## WHAT IS NEEDED
In the listing below, find the line that contains "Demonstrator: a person" and the line that contains "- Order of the". Quote both and every line between them, exactly, and nothing more.

### DATA BLOCK ###

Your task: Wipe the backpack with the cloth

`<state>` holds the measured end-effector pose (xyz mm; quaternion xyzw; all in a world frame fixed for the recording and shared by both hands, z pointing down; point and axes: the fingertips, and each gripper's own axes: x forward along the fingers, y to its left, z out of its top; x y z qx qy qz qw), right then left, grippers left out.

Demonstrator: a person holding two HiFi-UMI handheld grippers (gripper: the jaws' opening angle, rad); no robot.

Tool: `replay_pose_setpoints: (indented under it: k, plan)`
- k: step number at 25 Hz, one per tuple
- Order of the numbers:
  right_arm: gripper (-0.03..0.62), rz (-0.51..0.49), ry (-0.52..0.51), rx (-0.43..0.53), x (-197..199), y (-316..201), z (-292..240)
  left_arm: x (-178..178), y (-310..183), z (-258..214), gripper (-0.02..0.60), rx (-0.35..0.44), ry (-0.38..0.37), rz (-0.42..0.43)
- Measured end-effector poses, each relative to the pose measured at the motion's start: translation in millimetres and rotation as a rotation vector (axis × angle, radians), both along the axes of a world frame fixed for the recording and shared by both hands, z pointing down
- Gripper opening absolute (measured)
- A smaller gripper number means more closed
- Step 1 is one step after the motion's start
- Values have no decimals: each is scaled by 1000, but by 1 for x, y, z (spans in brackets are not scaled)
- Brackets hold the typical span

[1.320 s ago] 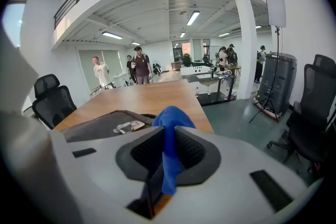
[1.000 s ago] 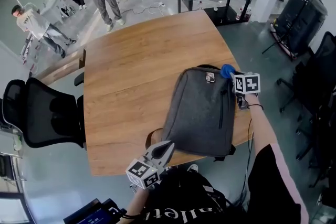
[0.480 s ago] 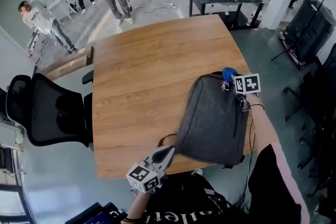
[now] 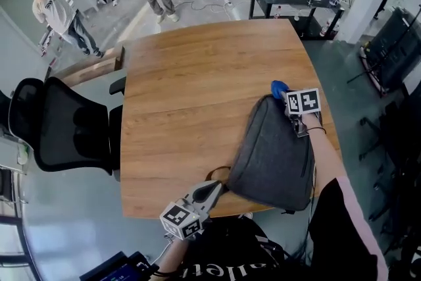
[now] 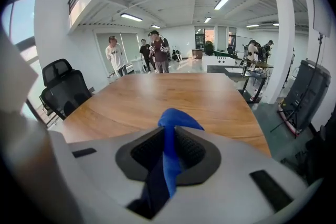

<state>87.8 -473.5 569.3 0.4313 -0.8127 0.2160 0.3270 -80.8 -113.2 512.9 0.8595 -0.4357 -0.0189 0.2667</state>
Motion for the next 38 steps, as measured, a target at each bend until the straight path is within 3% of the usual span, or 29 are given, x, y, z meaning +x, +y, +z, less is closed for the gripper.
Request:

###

## SOLVED PROBLEM
Demonstrator: a person holding two HiFi-UMI handheld grippers (gripper: the jaws' opening angle, rad); no robot.

Tool: `replay_pose_setpoints: (indented under it: k, plan)`
- k: step number at 25 Hz, one per tuple
- Order of the numbers:

The work for this exercise is now done.